After a series of losses in state courts as well as federal on issues from gerrymandering to gubernatorial appointments, North Carolina Republicans have decided to target the courts themselves.
[T]he legislature has embarked on an unprecedented plan to transform the state’s courts by gerrymandering judicial maps to elect more Republican judges, preventing [Governor Roy] Cooper from making key judicial appointments, and seeking to get rid of judicial elections altogether. Cooper calls it an attempt to “rig the system.”
Of the GOP’s efforts, the push to redraw judicial election maps presents the biggest threat.
The new maps would likely give Republican judges 70 percent of seats on North Carolina’s superior and district courts, according to an analysis by the Southern Coalition for Social Justice, a voting rights group based in Durham. The groups calls the new lines “a gross political gerrymander of our state’s legal system, designed to ensure that Republican judges will be elected in a disproportionate number of districts statewide.”
Republicans would pick up seats by pitting Democratic incumbents against each other. About 70 percent of the judges who would be forced to run against other incumbents under the new maps are Democrats, according to the SCSJ analysis. The Republican maps would also reduce the number of minority judges by pitting half of African American judges against other incumbent judges in cities like Durham and Greensboro. The new districts “bear an uncanny resemblance” to the racially gerrymandered state legislative maps struck down in court, the analysis found.
Democratic state legislators are protesting Republican colleagues’ lack of transparency.
A joint House and Senate committee met Monday to discuss proposed changes and gather more input in an effort to reach a compromise, but Democratic members expressed frustration at the lack of background material, saying they have no clue as to how Republicans drew their proposed maps.
"You cannot draw a map without criteria. Did you consider race? Did you consider partisanship? Did you consider incumbency?" asked Rep. Darren Jackson, D-Wake. "You want participation and tell us to participate, but you're not letting us participate."
Rep. Justin Burr, R-Stanly, the sponsor of the House plan, said he merely used population as the basis for the new districts. Legislative leaders said no other statistics are available to back up the maps.
To be fair, some Republicans would be fine doing away with elections—so long as the Republican-dominated state legislature then gets to handpick judges.
Some Republicans, like state Senate leader Phil Berger, favor a more radical solution: ending judicial elections altogether. Under this proposal, the legislature would nominate candidates for the bench, and the governor would have to choose from among them to fill new vacancies, effectively allowing Republicans to select all judges. (Republicans hold a 50-seat advantage in the legislature.) Voters must approve this system through a constitutional amendment, which Republicans could put on the ballot in May, when voters will select state legislative candidates in the primaries. “This is just a way for legislators to cherry-pick their judges because they’re disappointed with how the judiciary hasn’t ruled their way,” says Melissa Price Kromm of North Carolina Voters for Clean Elections, a government watchdog group that is leading opposition to the judicial changes.

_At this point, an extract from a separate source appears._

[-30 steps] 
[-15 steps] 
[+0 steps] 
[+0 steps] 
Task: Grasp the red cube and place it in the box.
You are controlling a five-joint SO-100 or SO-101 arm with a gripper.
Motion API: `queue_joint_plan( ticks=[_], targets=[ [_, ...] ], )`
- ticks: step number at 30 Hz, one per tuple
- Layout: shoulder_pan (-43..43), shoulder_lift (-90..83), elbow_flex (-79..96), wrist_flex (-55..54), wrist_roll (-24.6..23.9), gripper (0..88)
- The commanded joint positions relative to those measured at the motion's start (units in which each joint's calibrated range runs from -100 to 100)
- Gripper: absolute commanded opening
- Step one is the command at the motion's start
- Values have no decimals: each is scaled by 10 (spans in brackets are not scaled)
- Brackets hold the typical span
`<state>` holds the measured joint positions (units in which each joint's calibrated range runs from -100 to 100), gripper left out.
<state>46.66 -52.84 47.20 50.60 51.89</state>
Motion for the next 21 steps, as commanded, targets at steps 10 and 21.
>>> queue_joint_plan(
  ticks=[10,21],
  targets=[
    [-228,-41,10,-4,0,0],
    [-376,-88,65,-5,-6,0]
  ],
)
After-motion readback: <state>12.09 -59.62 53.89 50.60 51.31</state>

South Carolina and Virginia are currently the only states where state legislatures choose judges.
Not content to merely take over the lower courts, Republicans also want to push for shorter terms, a position surely unrelated to the obstacles to illegality they’ve faced in the form of the state supreme court’s liberal majority.

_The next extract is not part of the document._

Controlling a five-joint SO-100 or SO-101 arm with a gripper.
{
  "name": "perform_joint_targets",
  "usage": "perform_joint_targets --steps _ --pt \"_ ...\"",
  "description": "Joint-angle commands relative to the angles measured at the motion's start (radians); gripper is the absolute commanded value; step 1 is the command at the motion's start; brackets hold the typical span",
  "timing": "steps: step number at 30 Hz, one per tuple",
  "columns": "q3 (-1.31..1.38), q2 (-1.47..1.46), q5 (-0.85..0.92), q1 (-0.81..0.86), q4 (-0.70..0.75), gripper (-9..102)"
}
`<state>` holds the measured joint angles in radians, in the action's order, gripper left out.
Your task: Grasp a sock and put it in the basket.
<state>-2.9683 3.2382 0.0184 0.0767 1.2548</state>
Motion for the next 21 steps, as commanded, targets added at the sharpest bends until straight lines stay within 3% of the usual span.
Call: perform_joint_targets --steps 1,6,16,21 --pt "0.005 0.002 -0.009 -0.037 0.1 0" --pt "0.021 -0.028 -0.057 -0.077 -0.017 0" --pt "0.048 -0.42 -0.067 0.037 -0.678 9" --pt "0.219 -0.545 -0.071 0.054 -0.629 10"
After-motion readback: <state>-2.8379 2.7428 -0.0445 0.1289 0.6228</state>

Republicans are also floating a proposal to require all state judges to run for election every two years—instead of the current four-year terms for district court judges and eight-year terms for superior court, appeals court, and supreme court judges—which would give North Carolina the shortest judicial terms in the country. “Some would argue that we do have some activist judges, and the thought would be if you’re going to act like a legislator, perhaps you should run like one,” Republican state Rep. David Lewis told radio station WUNC. Republicans are particularly upset that the liberal majority on the state supreme court is safe at least through 2022, allowing the court to block GOP attempts to gerrymander electoral maps after the 2020 census.
Although the Republicans have doubled down this time, it’s hardly their first sortie when it comes to assailing the independence and the inclusivity of the state judiciary.
The GOP attack on the courts began in 2013, when the legislature ended public financing for judicial elections, which had helped elect more minority and women judges. These efforts accelerated after liberal judges gained a 4-3 majority on the North Carolina Supreme Court in 2016. The legislature promptly changed the judicial election system by requiring candidates to represent a political party, the first time a state has moved from nonpartisan to partisan judicial elections since 1921. Republicans reasoned that having to identify as a Democrat would make it harder for liberal judges to win in a GOP-leaning state. The legislature then canceled judicial primaries, giving incumbents (who were mostly Republicans) an advantage due to their name recognition in races where voters were asked to choose among many candidates. Republicans also eliminated seats on the court of appeals to prevent Cooper from appointing three new judges.
Holding the line on state courts will be critical as the Trump administration continues to force far-right nominees through the Senate and onto the federal bench at an unprecedented pace. Take, for example, Pennsylvania: It was the state supreme court, not a federal court, that struck Republicans’ extreme congressional gerrymandering. Critical as the federal judiciary is, state courts are no less important when it comes to preserving voting rights and fighting for fair elections.